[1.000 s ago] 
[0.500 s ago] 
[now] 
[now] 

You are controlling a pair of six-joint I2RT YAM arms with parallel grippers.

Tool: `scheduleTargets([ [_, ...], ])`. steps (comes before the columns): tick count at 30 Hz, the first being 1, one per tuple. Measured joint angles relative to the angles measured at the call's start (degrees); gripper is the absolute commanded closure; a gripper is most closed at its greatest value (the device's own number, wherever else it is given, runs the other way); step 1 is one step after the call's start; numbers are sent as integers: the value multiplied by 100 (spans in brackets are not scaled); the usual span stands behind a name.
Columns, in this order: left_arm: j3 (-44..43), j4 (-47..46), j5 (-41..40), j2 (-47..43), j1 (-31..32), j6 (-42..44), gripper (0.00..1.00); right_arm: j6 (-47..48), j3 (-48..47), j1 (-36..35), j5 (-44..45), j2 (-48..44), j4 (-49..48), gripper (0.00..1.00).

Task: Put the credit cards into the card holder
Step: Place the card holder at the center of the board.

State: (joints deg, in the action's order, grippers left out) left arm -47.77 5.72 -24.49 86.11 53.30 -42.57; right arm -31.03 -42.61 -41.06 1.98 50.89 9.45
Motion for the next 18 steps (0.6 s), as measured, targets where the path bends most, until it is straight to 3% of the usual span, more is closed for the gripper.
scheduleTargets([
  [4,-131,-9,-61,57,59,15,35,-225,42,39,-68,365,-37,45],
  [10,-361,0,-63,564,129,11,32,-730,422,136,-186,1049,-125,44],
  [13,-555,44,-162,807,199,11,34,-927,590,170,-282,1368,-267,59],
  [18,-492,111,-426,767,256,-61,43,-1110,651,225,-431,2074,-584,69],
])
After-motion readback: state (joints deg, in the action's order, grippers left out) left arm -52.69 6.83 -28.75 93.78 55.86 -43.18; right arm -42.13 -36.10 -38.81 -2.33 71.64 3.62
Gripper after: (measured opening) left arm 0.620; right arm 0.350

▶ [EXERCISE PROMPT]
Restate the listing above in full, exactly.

▶ [PROBLEM SOLUTION]
[1.000 s ago] 
[0.500 s ago] 
[now] 
[now] 

You are controlling a pair of six-joint I2RT YAM arms with parallel grippers.

Tool: `scheduleTargets([ [_, ...], ])`. steps (comes before the columns): tick count at 30 Hz, the first being 1, one per tuple. Measured joint angles relative to the angles measured at the call's start (degrees); gripper is the absolute commanded closure; a gripper is most closed at its greatest value (the device's own number, wherever else it is given, runs the other way); step 1 is one step after the call's start; numbers are sent as integers: the value multiplied by 100 (spans in brackets are not scaled); the usual span stands behind a name.
Columns, in this order: left_arm: j3 (-44..43), j4 (-47..46), j5 (-41..40), j2 (-47..43), j1 (-31..32), j6 (-42..44), gripper (0.00..1.00); right_arm: j6 (-47..48), j3 (-48..47), j1 (-36..35), j5 (-44..45), j2 (-48..44), j4 (-49..48), gripper (0.00..1.00).

Task: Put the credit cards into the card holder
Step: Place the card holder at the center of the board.

State: (joints deg, in the action's order, grippers left out) left arm -47.77 5.72 -24.49 86.11 53.30 -42.57; right arm -31.03 -42.61 -41.06 1.98 50.89 9.45
Motion for the next 18 steps (0.6 s), as measured, targets where the path bends most, until it is straight to 3% of the usual span, more is closed for the gripper.
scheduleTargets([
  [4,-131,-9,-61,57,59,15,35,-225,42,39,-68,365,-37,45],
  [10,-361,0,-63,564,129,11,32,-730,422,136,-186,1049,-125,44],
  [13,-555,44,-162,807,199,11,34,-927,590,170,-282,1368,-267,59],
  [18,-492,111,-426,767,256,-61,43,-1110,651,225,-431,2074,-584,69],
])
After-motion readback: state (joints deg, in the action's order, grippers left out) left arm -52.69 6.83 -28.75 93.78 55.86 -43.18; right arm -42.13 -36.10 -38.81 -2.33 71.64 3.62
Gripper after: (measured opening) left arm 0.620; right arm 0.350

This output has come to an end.